Tammy Fae stopped short in the yard and glared while red-faced Debi continued working her way toward me, stomping and aerating the lawn with her pointy heels. Finally, she stopped in front of me by the water's edge, haughty chin held high, manicured hands gripping her narrow hips.

“Don't be cute, Eva. You know exactly what you've done.” She spat the words out.

“Perhaps you can enlighten me,” I said brightly. I wasn't going to give her an inch. “I can't imagine what I've done today to put such a burr under your saddle, Debi. And I thought we had such a
lovely
chat yesterday.”

“Oh, sugar pie, like hell you can't imagine what you've done. Y'all are nothing but a man-whorin' harpy! I told you yesterday in the package store that Buck and I were going to celebrate our anniversary last night. And y'all just couldn't stand it, could you?”

“Debi, you are ridiculous, if not completely paranoid.”

“You little hussy! Y'all went right under my nose and tried to seduce him!”

“What on earth are you talking about?”

“Y'all know exactly what I'm talking about, sugar pie,” seethed Debi. “Buck never showed up last night for our celebration. That's 'cause he was at your place!”

“And how would you know that?”

“Because I came over here lookin' for him and saw his car out in the drive. He was here for
six hours
!”

Wow, I thought. He
was
here a long time. I remember he'd said that he'd been waiting for a few hours. Guess he hadn't lied about that. Score one for Buck. But, of course, there was no need to concede anything to Debi.

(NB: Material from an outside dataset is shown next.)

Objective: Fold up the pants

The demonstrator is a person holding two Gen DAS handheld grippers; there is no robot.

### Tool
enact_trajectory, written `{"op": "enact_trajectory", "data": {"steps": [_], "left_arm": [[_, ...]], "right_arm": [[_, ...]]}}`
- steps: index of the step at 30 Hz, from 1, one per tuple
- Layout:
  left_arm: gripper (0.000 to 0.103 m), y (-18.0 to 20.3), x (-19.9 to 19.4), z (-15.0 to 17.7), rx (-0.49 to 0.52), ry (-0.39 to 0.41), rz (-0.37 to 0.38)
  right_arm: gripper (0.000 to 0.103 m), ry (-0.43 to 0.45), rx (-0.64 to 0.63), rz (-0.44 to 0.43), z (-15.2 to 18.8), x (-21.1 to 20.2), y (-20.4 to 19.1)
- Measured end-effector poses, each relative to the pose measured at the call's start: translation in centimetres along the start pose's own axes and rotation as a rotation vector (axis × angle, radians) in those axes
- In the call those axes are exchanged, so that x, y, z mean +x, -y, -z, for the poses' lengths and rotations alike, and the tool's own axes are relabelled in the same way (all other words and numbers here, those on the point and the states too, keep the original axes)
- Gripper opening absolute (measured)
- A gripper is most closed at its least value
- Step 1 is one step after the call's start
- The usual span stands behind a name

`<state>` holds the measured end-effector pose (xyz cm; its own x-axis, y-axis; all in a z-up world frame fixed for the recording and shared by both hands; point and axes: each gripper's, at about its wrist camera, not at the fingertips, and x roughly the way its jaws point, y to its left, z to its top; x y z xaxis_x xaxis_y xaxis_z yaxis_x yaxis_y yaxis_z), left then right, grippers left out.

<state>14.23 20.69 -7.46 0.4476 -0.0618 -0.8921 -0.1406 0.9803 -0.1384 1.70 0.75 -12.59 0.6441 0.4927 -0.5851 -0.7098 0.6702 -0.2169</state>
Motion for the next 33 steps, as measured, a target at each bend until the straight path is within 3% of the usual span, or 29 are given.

“Well, Debi,” I said, “if you have to go out to hunt the
poor man down every time he's not where you want him to be, that certainly doesn't seem like a sound basis for a marriage, now, does it?” I admit, I was being smug. I figured she had it coming to her. “Maybe it's all for the best.”

“Well,
you
of all people would know about
not
gettin' married!” she shrieked. “Buck and I've been datin' steady for six months. I've
always
known where Buck was, and I've never,
ever
, had to go lookin' for him. That is, until
you
came slitherin' back into town.” Debi raised her voice again. People were definitely looking from the tent.

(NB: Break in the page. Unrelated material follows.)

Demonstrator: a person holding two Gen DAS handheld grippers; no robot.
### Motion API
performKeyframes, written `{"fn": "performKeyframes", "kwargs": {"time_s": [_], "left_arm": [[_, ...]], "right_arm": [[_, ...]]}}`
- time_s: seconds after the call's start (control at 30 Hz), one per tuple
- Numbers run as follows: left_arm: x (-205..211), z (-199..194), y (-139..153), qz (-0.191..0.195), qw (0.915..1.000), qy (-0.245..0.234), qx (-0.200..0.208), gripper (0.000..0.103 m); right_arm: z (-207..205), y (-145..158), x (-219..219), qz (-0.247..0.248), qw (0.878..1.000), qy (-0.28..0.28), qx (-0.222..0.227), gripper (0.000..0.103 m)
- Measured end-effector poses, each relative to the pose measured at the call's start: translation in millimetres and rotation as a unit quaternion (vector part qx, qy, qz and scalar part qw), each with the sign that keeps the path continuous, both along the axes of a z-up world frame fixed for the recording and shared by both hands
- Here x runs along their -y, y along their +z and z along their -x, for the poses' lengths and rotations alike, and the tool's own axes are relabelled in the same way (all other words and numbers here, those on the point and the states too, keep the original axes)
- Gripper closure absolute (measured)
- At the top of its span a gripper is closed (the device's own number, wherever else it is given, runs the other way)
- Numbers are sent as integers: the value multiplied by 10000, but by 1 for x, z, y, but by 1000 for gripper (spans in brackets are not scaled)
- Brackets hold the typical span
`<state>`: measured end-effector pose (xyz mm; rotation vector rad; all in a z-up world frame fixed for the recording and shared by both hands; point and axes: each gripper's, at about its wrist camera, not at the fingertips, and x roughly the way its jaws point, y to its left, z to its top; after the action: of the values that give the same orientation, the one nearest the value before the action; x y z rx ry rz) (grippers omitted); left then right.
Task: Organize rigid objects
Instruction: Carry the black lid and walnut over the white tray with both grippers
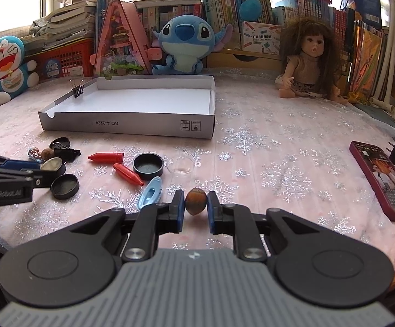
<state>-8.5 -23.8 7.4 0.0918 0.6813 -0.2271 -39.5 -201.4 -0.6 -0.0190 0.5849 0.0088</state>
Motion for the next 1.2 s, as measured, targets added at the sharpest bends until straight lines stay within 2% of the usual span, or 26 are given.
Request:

“Kind of like old times, I guess, huh?”

“When he finally got home last night, he was chock-full of alcohol!”

“And you know that because . . .”

“Because I was sittin' there, waitin' for him! And then he said he was ‘too tired' for me. For us! And on our special night. He actually sent me home. I'd been plannin' our special night for
months
!”

“Just goes to show you: It takes two for romance.”

“You skank,” Debi hissed. “You'll do anything to get him back!”

“I don't want him back.”

“Right. And you've been tryin' to cover your tracks, tellin' folks you're a lesbian. Well, you aren't foolin' me, sister!”

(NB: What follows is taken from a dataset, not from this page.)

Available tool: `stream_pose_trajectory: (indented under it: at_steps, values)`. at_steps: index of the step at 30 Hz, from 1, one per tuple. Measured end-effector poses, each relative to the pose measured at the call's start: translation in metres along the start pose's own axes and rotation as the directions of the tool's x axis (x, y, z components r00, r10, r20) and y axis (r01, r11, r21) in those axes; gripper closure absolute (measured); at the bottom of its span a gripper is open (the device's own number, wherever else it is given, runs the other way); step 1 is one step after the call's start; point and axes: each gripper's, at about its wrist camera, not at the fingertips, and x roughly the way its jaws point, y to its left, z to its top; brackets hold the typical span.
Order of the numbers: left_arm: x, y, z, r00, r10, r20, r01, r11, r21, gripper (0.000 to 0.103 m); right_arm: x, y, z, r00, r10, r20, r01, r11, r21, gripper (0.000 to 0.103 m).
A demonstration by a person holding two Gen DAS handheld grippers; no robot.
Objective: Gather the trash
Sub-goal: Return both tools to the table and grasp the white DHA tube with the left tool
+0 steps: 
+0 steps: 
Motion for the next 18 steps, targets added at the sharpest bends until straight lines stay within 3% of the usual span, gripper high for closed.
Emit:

People were wandering down from the big top to where we were at the pond. Tammy Fae started to back away. We were becoming a scene. A bad scene. Tammy Fae had enough sense to know that she didn't want to be a part of it. She'd let Debi do her dirty work.

“You're so desperate, you spent half the night pryin' him with liquor, tryin' to seduce him. Hours and hours you tried to spin your nasty web around my poor Bucky. And, Lord knows, he may have taken a little taste of what you were offerin'—you can hardly blame a man when a woman shamelessly throws herself at him. Still, my Bucky wouldn't stay the night with you,” seethed Debi. “No man wants to wake up next to a skank. When the deed was done, obviously, he didn't care for it. At least he got
that
right.”

Way up at the tent, I saw Detective Gibbit. He was talking to Daphne, and she was shaking her head.

“Well, then, you should be happy about that, shouldn't you?” I said. Debi was getting into my space. I took a step backward.

“You're nothin' but a man-stealin' whore!”

“It's not my fault, Debi, that you can't keep your ‘Bucky' happy. That's on you, sweetheart. Maybe, you should stop calling the grown man ‘Bucky.' That might help.”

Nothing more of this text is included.